» About this task: Below are entries to examine: work out how many lines contain the word "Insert", and give only that number.

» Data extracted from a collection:
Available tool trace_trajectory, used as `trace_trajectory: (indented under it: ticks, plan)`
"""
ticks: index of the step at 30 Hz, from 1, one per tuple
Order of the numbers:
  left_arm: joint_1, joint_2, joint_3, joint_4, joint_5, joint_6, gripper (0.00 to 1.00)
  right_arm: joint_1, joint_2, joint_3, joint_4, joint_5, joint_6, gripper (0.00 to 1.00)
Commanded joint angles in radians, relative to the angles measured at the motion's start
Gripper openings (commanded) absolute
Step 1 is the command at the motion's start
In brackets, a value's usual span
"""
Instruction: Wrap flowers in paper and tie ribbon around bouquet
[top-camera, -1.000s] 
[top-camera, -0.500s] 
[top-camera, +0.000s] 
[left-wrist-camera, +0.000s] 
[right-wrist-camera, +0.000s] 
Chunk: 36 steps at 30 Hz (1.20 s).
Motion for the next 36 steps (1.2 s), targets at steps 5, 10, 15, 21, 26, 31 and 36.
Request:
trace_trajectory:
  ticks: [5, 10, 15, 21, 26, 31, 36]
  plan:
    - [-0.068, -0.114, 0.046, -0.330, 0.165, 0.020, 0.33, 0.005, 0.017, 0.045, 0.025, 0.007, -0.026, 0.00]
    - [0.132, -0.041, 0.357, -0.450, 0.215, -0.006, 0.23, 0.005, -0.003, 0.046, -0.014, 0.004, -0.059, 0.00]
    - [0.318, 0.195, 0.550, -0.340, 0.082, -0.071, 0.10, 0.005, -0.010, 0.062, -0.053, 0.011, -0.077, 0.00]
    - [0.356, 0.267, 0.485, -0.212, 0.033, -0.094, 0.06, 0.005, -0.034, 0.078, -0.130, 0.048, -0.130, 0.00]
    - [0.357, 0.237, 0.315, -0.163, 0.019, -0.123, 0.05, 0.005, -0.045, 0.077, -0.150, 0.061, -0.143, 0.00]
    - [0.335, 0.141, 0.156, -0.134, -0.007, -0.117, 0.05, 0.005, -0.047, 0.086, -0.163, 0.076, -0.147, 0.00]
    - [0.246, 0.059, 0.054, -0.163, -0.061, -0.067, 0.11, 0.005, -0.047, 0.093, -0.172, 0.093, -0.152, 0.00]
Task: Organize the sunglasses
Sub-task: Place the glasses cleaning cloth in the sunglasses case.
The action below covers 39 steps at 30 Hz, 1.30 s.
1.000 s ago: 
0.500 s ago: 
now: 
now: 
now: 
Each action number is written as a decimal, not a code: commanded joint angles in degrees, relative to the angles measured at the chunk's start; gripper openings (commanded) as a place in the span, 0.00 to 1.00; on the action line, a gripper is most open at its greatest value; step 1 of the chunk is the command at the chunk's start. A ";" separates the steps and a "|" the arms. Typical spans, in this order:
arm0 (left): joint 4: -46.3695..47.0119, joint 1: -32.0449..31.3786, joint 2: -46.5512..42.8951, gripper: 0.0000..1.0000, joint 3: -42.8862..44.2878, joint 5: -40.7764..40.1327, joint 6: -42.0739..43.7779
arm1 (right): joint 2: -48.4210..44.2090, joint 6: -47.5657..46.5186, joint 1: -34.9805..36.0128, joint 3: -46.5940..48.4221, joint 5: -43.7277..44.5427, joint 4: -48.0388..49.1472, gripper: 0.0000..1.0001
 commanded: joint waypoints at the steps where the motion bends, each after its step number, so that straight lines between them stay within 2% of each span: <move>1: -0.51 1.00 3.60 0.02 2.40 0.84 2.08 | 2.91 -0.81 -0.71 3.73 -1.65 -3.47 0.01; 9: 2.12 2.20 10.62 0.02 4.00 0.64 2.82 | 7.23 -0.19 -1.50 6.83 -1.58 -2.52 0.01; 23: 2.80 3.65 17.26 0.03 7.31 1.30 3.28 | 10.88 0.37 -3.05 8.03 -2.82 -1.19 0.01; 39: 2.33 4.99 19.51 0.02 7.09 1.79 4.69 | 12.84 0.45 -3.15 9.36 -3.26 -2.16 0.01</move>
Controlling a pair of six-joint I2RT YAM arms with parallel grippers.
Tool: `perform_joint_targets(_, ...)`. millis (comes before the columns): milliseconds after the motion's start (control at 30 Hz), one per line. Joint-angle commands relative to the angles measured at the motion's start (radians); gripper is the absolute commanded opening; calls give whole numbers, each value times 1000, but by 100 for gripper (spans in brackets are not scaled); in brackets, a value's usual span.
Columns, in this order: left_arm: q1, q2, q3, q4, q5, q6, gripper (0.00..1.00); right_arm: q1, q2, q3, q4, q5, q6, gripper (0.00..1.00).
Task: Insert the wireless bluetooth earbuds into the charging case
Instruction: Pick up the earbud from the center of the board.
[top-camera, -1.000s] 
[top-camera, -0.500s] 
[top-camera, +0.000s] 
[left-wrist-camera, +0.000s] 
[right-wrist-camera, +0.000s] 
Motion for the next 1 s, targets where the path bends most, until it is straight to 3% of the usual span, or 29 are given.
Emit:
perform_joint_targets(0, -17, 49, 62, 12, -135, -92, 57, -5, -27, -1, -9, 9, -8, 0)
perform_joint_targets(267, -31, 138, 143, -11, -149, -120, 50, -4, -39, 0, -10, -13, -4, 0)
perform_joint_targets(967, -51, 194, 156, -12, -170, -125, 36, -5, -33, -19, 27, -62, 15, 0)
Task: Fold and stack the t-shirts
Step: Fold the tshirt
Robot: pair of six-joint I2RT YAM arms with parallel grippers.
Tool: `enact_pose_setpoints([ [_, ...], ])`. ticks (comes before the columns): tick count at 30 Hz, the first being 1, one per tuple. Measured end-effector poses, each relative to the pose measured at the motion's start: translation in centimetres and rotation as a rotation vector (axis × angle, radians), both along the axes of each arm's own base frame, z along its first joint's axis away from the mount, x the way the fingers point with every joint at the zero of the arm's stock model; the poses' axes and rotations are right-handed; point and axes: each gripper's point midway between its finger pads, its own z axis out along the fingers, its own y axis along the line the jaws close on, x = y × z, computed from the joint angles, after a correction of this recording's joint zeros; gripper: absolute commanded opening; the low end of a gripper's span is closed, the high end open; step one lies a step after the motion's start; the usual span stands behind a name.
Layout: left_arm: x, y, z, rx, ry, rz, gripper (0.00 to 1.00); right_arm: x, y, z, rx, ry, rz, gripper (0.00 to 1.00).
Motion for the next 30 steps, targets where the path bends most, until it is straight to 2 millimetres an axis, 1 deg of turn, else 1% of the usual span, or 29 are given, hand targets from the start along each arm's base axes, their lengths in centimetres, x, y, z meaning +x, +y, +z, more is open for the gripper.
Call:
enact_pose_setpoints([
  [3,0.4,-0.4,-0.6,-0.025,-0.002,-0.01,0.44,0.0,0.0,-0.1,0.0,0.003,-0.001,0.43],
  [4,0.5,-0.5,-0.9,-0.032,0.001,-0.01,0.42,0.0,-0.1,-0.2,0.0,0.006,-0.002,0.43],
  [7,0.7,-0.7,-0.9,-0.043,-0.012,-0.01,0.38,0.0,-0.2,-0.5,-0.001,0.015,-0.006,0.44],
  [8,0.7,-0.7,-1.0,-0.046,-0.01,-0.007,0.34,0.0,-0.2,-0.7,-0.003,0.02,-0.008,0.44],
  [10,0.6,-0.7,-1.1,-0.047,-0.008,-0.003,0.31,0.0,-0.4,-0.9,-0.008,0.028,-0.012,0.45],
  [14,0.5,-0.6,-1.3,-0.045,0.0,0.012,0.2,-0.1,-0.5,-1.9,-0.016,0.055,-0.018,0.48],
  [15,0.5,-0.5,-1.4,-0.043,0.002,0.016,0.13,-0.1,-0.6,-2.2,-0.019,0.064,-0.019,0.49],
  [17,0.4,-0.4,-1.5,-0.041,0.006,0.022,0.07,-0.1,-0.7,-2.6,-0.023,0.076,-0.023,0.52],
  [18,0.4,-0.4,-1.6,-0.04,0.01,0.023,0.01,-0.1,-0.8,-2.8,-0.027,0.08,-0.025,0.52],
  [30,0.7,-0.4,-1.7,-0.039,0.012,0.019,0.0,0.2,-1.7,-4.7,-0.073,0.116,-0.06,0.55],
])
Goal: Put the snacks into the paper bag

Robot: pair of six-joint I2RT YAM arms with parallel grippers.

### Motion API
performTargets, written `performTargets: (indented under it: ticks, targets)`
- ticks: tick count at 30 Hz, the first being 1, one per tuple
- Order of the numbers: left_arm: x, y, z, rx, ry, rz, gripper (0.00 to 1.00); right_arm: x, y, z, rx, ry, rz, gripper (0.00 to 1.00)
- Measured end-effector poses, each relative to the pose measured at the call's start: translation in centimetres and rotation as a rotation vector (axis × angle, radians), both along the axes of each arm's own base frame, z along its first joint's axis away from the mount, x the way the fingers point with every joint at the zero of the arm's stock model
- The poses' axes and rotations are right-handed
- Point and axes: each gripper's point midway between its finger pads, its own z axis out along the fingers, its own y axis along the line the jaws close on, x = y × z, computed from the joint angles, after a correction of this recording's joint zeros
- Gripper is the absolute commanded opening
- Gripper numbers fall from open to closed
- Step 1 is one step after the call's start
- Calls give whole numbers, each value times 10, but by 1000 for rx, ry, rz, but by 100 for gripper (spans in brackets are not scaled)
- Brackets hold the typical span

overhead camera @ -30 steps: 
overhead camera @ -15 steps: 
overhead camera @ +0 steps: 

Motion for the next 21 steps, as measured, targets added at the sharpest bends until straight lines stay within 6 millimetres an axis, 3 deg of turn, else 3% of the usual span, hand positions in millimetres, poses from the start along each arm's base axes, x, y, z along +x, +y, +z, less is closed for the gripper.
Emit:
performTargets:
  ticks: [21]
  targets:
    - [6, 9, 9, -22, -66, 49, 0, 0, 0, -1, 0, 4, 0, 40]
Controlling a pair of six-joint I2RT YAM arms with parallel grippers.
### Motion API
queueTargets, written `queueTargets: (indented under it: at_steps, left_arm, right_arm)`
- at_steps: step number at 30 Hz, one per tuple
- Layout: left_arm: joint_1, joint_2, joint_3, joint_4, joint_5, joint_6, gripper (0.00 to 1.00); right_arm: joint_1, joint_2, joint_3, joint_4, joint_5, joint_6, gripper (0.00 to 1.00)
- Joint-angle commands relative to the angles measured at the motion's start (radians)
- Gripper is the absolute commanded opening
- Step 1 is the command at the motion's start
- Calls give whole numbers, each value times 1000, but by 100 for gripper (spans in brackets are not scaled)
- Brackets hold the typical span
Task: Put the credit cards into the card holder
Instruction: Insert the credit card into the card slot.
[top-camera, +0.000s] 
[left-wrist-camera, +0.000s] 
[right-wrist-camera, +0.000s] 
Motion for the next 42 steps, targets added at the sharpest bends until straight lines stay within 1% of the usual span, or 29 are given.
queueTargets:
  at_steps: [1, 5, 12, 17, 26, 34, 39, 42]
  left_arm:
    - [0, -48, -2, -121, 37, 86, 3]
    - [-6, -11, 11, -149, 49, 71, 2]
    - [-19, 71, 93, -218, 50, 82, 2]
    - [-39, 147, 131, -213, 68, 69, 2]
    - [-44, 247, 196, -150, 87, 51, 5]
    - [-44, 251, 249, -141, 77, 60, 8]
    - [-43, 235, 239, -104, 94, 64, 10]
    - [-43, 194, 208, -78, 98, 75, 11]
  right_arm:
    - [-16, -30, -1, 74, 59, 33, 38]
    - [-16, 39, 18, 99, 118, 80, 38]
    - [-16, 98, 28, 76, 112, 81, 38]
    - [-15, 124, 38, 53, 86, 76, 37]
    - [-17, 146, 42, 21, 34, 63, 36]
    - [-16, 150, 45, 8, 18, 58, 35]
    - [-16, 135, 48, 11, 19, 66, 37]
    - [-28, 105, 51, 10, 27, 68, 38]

» Exercise response: 2